My friend Piper has true Tango heart.
When we landed, I did not feel like the athlete I had dreamt of becoming. Instead – looking at the beautiful, cheering faces bathed in the last amber rays of daylight – I felt loved. I also felt intense joy and honor that these incredible people had hung out long enough to cheer for us and celebrate our finish. It was after 8 p.m. and the awards ceremony was long over.
On Sunday, my eyelids sprung open just before 6:30 in the morning. Lying there remembering what had transpired over the previous 24 hours, I assessed the bodily damage before moving a millimeter. “Soles of feet a little numb, expected tenderness in the calves that had cramped and a surprising soreness in the jaw and cheeks. Hmm?” I stood up. No, I actually bounded up. Nothing else hurt in my body and I felt ready to walk the dog. I smiled very pleased with myself. “Ouch! Oh, so that’s why my jaw and cheeks hurt.” I had smiled all day long.

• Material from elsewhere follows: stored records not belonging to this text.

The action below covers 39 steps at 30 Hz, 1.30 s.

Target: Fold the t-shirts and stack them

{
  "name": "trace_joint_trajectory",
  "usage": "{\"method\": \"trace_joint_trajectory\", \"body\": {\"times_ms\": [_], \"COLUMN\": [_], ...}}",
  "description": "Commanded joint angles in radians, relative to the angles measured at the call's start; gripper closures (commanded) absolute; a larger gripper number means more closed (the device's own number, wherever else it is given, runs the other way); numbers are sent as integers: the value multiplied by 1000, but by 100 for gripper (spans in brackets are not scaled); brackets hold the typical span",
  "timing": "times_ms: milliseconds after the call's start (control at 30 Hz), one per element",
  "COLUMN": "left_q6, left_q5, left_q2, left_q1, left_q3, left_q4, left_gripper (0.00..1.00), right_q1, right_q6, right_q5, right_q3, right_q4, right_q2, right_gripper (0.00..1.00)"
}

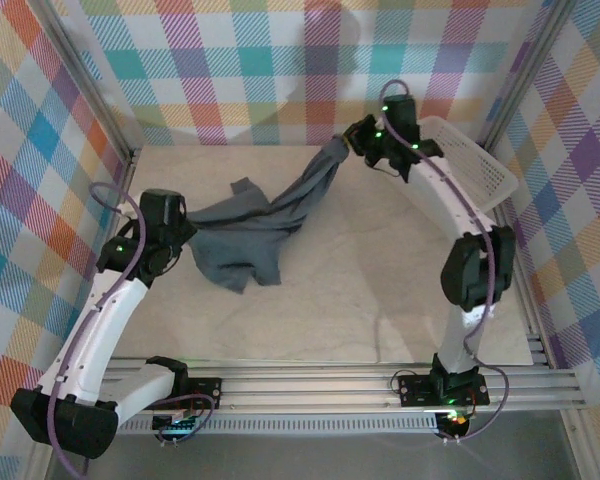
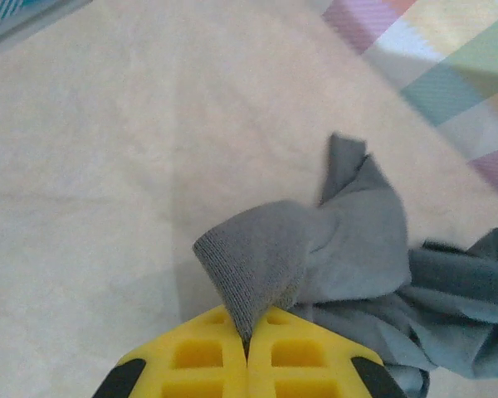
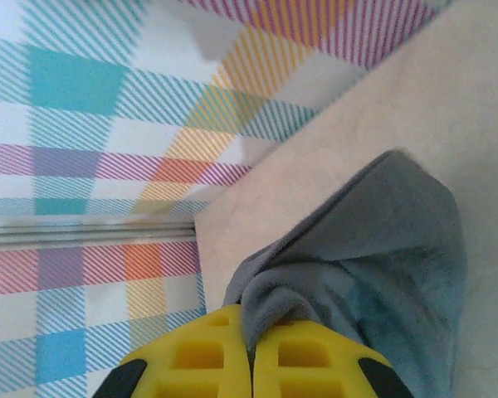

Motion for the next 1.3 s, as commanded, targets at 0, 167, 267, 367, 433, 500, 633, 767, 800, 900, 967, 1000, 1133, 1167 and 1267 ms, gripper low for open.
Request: {"method": "trace_joint_trajectory", "body": {"times_ms": [0, 167, 267, 367, 433, 500, 633, 767, 800, 900, 967, 1000, 1133, 1167, 1267], "left_q6": [31, 18, 12, 5, -5, -8, -5, 13, 16, 22, 18, 19, 38, 39, 8], "left_q5": [-7, -5, -10, -17, -18, -16, -9, -24, -42, 6, 66, 96, 115, 107, 74], "left_q2": [-18, -103, -165, -230, -260, -274, -227, -85, -30, 125, 231, 288, 437, 440, 400], "left_q1": [19, 19, 19, 19, 19, 19, 19, 22, 30, 99, 147, 169, 202, 202, 202], "left_q3": [73, 74, 70, 64, 65, 78, 133, 158, 162, 160, 156, 162, 257, 249, 164], "left_q4": [28, 28, 22, 25, 29, 40, 83, 129, 129, 180, 207, 210, 17, -29, -158], "left_gripper": [100, 100, 100, 100, 100, 100, 100, 100, 100, 100, 100, 88, 43, 40, 39], "right_q1": [-8, -31, -35, -36, -40, -43, -66, -78, -79, -79, -82, -85, -83, -83, -76], "right_q6": [-63, -74, -112, -152, -171, -185, -194, -187, -180, -184, -179, -181, -229, -228, -220], "right_q5": [-17, -12, -6, 46, 93, 139, 177, 135, 133, 108, 80, 58, 30, 33, 41], "right_q3": [-12, -141, -229, -334, -381, -409, -377, -326, -306, -219, -187, -160, -99, -134, -312], "right_q4": [-85, -80, -65, -29, -15, 7, 38, 88, 96, 72, 66, 44, -120, -130, -102], "right_q2": [-110, -302, -440, -607, -705, -775, -767, -581, -516, -324, -218, -160, -46, -58, -150], "right_gripper": [100, 100, 100, 100, 100, 100, 100, 100, 100, 100, 89, 74, 50, 46, 44]}}
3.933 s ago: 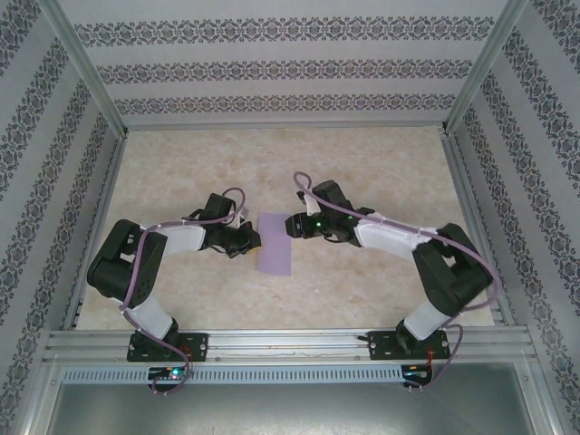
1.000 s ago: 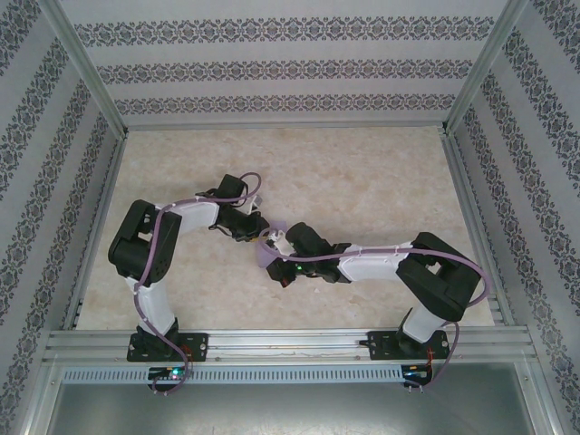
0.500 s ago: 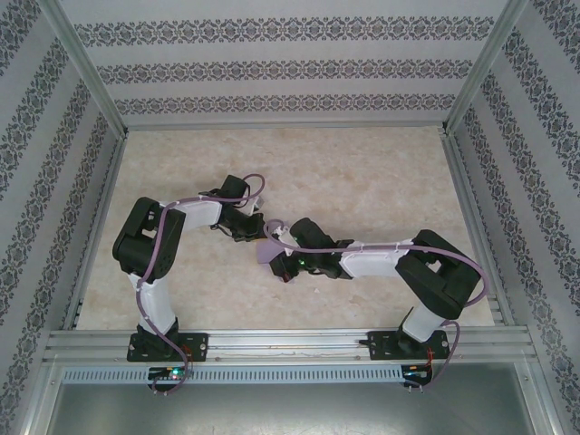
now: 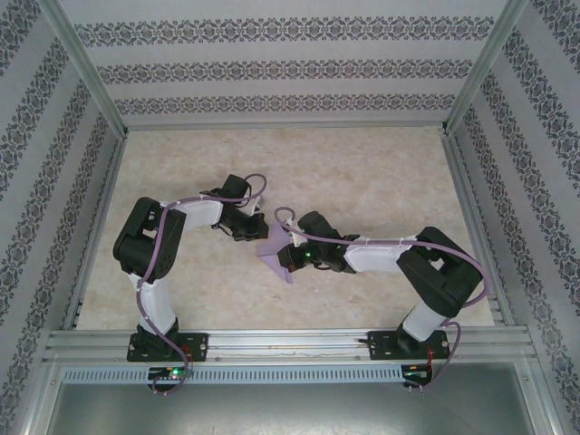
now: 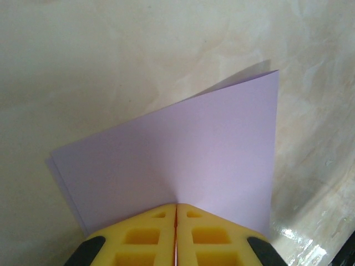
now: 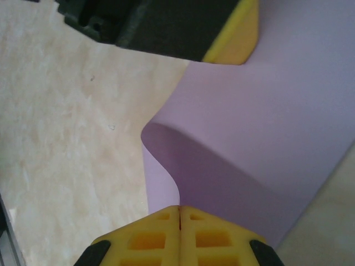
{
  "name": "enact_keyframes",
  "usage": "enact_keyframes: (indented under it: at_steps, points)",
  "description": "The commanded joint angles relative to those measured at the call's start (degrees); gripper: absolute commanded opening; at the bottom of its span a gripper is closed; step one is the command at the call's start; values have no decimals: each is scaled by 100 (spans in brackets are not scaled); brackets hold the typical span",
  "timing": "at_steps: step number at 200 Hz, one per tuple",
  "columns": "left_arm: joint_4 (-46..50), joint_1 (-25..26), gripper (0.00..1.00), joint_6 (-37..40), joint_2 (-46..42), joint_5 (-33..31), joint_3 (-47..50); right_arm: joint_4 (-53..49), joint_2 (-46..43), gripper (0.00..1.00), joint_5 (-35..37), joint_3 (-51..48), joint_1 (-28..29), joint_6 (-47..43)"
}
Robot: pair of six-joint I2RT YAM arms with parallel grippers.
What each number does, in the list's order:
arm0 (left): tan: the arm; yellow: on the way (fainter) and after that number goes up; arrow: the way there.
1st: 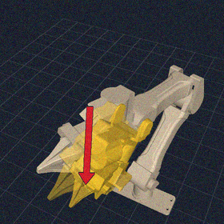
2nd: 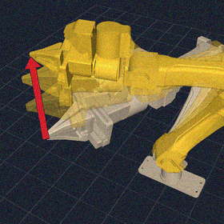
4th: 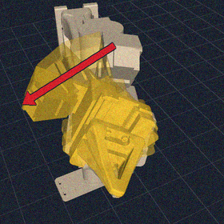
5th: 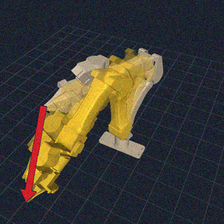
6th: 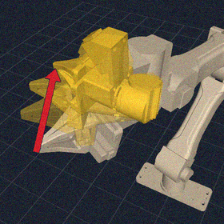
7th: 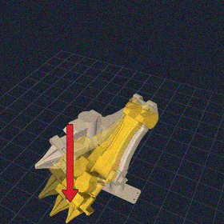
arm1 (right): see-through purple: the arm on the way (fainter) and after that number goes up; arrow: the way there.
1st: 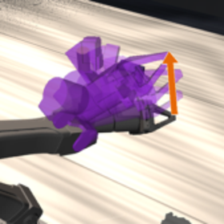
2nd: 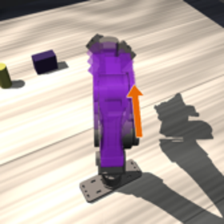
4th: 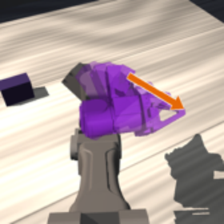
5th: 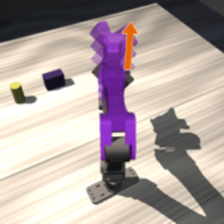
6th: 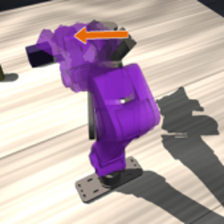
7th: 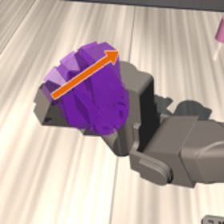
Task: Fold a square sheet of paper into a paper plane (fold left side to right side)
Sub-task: Third fold the triangle at the center of the table.
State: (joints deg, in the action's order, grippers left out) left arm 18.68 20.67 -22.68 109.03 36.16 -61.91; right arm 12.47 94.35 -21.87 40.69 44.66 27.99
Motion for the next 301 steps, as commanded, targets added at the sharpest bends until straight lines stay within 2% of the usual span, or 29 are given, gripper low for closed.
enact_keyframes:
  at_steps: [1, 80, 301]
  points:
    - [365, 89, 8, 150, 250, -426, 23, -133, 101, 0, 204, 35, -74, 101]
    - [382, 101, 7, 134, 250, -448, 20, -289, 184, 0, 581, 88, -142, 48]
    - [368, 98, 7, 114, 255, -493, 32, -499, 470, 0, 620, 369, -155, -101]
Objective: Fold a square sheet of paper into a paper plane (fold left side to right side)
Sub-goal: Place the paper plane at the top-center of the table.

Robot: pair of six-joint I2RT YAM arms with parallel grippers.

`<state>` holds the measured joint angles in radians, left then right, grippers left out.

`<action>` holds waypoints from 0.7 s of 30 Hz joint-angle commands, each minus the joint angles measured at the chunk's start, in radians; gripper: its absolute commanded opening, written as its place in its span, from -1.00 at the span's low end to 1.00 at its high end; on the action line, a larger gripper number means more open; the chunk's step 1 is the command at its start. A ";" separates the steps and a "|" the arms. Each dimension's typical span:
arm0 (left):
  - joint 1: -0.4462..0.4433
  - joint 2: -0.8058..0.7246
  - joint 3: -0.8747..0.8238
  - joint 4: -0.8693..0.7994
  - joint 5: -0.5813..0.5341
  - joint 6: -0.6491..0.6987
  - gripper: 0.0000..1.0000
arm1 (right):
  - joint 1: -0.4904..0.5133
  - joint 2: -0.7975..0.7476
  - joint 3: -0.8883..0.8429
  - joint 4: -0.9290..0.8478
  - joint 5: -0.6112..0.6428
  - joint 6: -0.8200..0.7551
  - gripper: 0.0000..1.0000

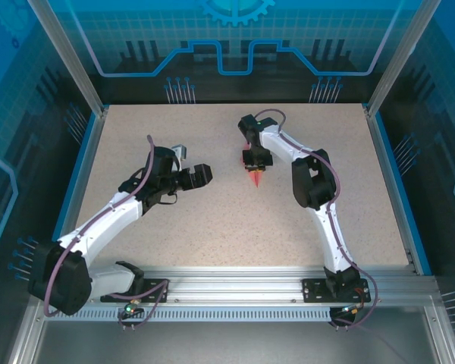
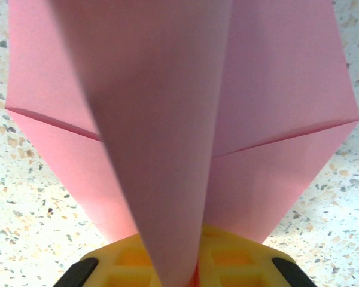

Then it hit me. If my vintage 1966 body could spring back after a beating like that, I was – at last and undeniably – an athlete. Before this race, I was living to complete. Now that the Tango has been run and my body has not been left a burnt out shell by the side of the road waiting for the junkperson, I realize that I am also completing to live. In fact, that is my new mantra. One that I hope you’ll join me in…I am living to complete and completing to live!